Methods: Expression profiles of different risks of GISTs were described in this study. Then abundant clinical evidences involved in our study, combined with some public data, supported our findings. Exploration in vitro and verification in vivo were taken to elucidate the underlying mechanism, which drove the malignancy in GIST.
Findings: Dickkopf 4 (DKK4), as the canonical Wnt pathway antagonist, was unexpectedly and universally upregulated in high-risk GISTs, and aberrant accumulation of DKK4 was closely correlated with poor prognosis. Although separately deregulating DKK4 in vitro had little impact on tumor biological behavior, we found that tumor-derived DKK4 could decrease immune cells infiltrating and activating in tumor microenvironment, which partly accounted for the weak sensitivity to receptor tyrosine kinase (RTK) targeted therapy-imatinib, because of the necessity of immune-response participation in drug effect. And the phenomenon was recurrent in human tumor specimens.

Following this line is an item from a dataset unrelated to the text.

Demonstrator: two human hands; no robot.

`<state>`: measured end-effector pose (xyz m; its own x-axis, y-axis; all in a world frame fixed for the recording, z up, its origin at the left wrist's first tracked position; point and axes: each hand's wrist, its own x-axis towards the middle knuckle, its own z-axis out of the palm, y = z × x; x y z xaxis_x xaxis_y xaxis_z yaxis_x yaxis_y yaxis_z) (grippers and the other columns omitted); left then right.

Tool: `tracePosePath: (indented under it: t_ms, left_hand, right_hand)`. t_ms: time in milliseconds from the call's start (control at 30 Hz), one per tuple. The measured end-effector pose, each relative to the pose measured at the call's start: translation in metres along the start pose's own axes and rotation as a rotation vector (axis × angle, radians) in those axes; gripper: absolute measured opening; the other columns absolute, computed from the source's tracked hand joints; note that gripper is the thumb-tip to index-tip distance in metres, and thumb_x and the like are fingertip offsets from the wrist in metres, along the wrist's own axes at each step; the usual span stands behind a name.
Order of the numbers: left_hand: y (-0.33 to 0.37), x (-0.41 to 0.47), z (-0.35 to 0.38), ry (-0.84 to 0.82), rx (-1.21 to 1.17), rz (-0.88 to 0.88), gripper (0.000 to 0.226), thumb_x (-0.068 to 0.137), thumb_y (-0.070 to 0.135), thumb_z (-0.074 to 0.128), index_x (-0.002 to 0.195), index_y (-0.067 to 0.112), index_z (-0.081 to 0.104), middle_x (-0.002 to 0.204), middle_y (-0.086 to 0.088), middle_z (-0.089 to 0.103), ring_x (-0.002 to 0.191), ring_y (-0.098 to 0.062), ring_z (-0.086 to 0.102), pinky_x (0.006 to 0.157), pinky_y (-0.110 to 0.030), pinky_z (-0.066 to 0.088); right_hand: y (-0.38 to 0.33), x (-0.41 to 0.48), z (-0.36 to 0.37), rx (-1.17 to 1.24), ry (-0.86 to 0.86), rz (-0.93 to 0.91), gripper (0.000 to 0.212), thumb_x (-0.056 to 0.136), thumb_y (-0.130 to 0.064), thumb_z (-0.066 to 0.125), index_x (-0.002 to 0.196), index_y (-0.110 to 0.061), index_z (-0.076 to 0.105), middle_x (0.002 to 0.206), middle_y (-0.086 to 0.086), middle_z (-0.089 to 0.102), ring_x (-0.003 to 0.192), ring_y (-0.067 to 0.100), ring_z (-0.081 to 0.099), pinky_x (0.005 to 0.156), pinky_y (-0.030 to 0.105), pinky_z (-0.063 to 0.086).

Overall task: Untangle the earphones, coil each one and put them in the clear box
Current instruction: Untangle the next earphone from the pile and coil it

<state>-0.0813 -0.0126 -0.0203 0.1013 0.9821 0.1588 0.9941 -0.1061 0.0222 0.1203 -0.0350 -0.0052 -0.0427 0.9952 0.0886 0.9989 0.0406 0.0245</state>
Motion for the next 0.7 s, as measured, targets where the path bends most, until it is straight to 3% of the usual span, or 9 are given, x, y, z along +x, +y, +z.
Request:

Interpretation: Overall, our findings identified DKK4 as a proper tumor biomarker for prognosis predicting and recurrence monitoring, and suggested a potential therapeutic target to improve the effects of RTK inhibited therapy and combined immunotherapy.
Funding Statement: This work was supported by: 1. Shanghai Municipal Commission of Health and Family Planning (NO. 201540071); 2. Clinical research plan of SHDC (Shanghai hospital development center) (NO. 16CR3001A); 3. 2017 Shanghai Outstanding Academic Leaders Plan.
Declaration of Interests: The authors have declared that no conflict of interest exists.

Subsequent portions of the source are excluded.